Author John Green, best known for his novel “The Fault In Our Stars,” visited Lisner Auditorium Wednesday to promote his latest release, “Turtles All The Way Down.”
The highly anticipated novel was published Tuesday and tells the story of 16-year-old Aza Holmes, who struggles with Obsessive-compulsive disorder as she tries to help solve a complicated mystery involving a runaway billionaire who is being chased for fraud and bribery.
The event, which was sponsored by GW and Politics & Prose, included a look behind the inspiration for the story, Q&A sessions with the audience and even songs performed by Green and his brother.
Here are a few of the night’s best moments:
1. An interview with the author
During a meet and greet session before the show, Green explained what it felt like to write his sixth novel after having many of his previous novels, like “The Fault in Our Stars” and “Paper Towns,” become New York Times bestsellers.
“It was a little nerve-wracking, to be honest,” Green said in an interview with The Hatchet. “I think that’s part of the reason it’s been six years since I last published a book.”
Although he was a bit nervous to publish his latest novel, Green said writing books is fulfilling for him and that he wanted to write a novel that dealt with OCD.
“But obviously it’s wonderful to publish a book and know that people, at least some people, will read it,” he said. “That’s not something I always knew, so that’s pretty great.”
2. Inspiration behind the book
To kick off the event, the author shared an excerpt from his book that painted a vivid picture of its main character’s mental illness. Green captivated the audience with striking imagery and an expressive storyline that showed how Holmes would often methodically remove a band-aid from her finger and reopen a cut, letting herself bleed for a moment before replacing the band-aid.
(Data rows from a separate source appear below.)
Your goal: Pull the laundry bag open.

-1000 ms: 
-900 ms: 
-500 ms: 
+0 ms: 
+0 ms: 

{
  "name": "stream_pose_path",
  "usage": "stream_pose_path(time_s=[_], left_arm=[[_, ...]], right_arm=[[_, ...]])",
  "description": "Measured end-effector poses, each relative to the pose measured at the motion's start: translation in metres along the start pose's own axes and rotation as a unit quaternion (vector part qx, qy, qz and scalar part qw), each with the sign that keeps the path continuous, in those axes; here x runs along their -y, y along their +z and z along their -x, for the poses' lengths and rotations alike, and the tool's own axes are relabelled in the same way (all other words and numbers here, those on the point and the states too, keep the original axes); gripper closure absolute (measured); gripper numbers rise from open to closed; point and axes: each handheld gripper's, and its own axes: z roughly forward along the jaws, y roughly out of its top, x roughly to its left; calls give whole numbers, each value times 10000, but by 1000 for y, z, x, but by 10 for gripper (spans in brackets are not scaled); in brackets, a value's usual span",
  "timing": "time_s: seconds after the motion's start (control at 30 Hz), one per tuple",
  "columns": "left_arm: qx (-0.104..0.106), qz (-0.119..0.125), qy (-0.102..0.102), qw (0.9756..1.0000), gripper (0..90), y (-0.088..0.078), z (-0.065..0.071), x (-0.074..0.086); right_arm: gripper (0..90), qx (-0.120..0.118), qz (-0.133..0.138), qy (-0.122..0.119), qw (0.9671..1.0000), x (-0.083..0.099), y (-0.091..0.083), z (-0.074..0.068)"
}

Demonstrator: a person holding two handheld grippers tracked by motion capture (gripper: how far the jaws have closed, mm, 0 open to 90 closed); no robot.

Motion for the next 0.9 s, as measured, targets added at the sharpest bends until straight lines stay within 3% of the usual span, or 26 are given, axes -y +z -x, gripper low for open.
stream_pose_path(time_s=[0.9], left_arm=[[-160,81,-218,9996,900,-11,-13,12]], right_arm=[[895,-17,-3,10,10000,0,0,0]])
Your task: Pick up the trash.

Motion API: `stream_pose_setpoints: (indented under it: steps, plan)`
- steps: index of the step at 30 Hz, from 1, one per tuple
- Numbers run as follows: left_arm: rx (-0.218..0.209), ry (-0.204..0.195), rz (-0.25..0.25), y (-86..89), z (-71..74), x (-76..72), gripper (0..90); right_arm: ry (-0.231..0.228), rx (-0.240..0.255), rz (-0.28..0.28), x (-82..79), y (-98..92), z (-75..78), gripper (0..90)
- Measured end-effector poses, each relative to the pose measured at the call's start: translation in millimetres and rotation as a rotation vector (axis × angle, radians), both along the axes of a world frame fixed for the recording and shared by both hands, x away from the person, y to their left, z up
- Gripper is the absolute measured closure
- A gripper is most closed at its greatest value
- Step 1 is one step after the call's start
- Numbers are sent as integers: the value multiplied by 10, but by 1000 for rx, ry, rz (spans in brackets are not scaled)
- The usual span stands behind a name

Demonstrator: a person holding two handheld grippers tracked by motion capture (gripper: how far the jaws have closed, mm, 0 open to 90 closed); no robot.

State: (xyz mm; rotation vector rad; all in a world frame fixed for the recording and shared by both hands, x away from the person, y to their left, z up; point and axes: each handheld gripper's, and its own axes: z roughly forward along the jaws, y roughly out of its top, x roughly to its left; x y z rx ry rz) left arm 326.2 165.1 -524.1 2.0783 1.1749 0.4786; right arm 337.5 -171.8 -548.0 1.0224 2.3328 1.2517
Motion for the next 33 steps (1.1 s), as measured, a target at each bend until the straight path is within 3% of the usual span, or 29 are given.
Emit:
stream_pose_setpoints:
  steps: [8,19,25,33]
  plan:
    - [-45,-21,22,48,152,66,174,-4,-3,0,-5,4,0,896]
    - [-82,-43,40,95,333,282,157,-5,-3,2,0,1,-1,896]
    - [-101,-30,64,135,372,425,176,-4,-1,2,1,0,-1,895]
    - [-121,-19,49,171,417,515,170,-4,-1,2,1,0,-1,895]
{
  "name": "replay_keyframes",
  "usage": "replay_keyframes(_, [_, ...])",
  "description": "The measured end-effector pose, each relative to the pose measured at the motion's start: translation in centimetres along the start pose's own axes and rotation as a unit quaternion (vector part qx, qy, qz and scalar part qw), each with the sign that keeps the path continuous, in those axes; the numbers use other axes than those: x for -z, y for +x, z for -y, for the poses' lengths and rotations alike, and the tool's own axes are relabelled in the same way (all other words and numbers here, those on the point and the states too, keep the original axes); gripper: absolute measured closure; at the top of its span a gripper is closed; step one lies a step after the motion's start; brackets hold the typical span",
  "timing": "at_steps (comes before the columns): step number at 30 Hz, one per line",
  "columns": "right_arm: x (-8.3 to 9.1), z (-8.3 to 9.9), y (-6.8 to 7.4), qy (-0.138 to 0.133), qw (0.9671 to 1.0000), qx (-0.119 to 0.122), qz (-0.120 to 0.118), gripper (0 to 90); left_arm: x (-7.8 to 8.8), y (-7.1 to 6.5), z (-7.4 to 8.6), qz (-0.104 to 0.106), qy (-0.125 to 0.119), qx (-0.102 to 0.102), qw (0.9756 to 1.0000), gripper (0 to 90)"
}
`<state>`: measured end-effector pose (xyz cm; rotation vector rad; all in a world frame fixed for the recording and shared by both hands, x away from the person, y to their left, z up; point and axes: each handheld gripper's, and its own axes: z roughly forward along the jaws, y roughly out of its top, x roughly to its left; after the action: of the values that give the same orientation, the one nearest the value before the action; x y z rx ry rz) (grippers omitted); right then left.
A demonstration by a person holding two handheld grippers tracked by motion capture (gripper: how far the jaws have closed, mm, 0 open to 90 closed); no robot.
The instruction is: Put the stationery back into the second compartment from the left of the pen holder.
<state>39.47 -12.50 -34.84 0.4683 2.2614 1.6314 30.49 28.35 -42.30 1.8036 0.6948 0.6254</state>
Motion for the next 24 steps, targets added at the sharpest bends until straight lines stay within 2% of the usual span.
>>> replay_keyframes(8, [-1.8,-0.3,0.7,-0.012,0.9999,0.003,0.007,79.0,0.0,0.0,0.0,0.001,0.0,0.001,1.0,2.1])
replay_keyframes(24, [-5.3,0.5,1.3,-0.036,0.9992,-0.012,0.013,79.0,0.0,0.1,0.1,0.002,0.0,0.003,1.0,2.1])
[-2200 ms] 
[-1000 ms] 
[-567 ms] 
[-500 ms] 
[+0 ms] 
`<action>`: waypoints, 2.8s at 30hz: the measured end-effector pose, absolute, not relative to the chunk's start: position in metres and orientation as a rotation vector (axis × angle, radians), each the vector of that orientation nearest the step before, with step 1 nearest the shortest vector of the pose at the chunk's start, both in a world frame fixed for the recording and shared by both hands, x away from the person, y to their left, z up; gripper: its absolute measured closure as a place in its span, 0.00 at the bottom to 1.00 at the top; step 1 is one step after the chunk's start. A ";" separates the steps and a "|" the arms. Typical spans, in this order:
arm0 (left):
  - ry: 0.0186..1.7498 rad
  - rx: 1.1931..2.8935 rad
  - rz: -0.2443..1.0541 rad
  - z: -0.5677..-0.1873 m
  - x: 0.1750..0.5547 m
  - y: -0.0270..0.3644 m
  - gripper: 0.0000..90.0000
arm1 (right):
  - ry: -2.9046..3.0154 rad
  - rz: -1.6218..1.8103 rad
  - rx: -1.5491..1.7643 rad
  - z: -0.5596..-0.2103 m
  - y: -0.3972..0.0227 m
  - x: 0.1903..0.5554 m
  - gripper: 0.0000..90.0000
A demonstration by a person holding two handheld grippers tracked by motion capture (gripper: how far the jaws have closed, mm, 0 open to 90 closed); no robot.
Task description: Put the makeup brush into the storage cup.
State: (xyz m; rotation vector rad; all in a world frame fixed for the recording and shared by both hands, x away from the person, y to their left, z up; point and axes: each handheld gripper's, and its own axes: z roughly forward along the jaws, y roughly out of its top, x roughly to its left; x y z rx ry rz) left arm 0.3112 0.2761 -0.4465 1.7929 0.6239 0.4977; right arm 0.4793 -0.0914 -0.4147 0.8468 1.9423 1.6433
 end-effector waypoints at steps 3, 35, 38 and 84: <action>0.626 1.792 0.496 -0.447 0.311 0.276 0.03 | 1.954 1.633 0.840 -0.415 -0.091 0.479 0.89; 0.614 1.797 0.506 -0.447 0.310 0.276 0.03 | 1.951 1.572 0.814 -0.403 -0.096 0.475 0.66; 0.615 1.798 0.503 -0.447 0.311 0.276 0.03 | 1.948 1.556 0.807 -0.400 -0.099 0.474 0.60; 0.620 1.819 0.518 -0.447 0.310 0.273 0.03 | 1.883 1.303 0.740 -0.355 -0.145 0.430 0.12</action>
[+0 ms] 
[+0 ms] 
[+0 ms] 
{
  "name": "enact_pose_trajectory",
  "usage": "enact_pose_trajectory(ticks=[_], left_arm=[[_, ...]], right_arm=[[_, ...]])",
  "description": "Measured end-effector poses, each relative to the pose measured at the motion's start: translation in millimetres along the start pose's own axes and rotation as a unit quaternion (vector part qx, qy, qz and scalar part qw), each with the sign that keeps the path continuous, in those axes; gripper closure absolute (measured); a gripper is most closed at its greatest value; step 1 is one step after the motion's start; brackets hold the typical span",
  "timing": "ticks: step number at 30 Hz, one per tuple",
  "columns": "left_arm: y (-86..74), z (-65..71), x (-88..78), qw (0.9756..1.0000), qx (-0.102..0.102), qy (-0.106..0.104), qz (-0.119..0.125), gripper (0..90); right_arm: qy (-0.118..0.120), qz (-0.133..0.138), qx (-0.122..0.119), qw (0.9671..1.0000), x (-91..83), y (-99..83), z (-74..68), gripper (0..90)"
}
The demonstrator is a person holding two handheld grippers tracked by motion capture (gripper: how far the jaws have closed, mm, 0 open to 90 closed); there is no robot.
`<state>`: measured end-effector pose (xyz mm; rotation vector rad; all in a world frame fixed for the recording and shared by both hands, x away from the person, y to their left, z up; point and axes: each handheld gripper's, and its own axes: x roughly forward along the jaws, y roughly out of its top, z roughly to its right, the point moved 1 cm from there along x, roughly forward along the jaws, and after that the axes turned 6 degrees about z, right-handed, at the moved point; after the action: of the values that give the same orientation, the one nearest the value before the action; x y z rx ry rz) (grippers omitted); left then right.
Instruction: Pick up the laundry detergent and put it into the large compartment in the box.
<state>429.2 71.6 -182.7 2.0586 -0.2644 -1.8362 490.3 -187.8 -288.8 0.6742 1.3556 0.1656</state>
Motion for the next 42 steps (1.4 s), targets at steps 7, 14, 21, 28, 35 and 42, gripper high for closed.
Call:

The bestselling author then discussed how Holmes’ pain reflected his own struggle with OCD and how the disorder made him feel trapped “inside a prison that was the exact size and shape” of his body.
“A lot of it was inspired by my own experiences with OCD and my interest in detective stories,” he said in an interview.
Green also said one of the driving purposes behind writing the novel was to give readers a look inside what it is like to live with an anxiety disorder and help them understand people who struggle with mental illness.
3. ‘Sharing a gift’
Before the members of the audience took their seats in Lisner Auditorium, they were handed small index cards so they could write a single question for the author about the novel. Green responded to a few lucky members of the audience with detailed answers.
One of the audience members asked how Green felt writing about mental illness. In response, the author revealed that he wanted to call attention to some of the problems with the depictions of mental illness in popular culture. He added that there are problems with both stigmatizing and romanticizing mental illnesses.
Another member of the audience said they aspire to be an artist but are afraid of sharing their work with the world. They asked how Green was able to overcome the fear of sharing his book and writing.
Green told the audience that writers and artists shouldn’t be afraid, instead they need to “think of it like sharing a gift.”